DIRECTIONS: Copy the opening lines of the listing exactly, through and including the line with "A surface's normal"; do not copy any pictures.
**** EXERCISE INPUT ****
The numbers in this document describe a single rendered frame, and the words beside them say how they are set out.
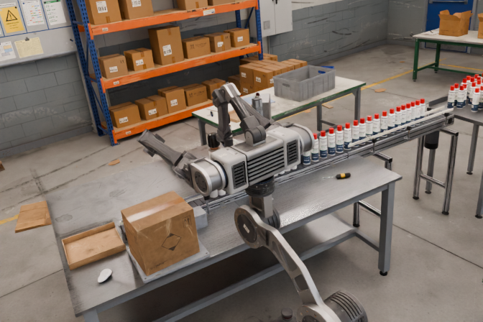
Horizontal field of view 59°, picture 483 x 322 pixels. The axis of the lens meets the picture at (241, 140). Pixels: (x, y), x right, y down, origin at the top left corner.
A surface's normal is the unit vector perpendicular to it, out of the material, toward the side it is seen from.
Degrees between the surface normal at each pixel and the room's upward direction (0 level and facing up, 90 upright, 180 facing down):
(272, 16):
****
RESPONSE TO THE TASK:
The numbers in this document describe a single rendered frame, and the words beside them say how they are set out.
Horizontal field of view 59°, picture 483 x 322 pixels. The axis of the lens meets the picture at (241, 140). Pixels: (x, y), x right, y down, origin at the top left corner.
A surface's normal is the unit vector perpendicular to it, out of the material, toward the side it is seen from.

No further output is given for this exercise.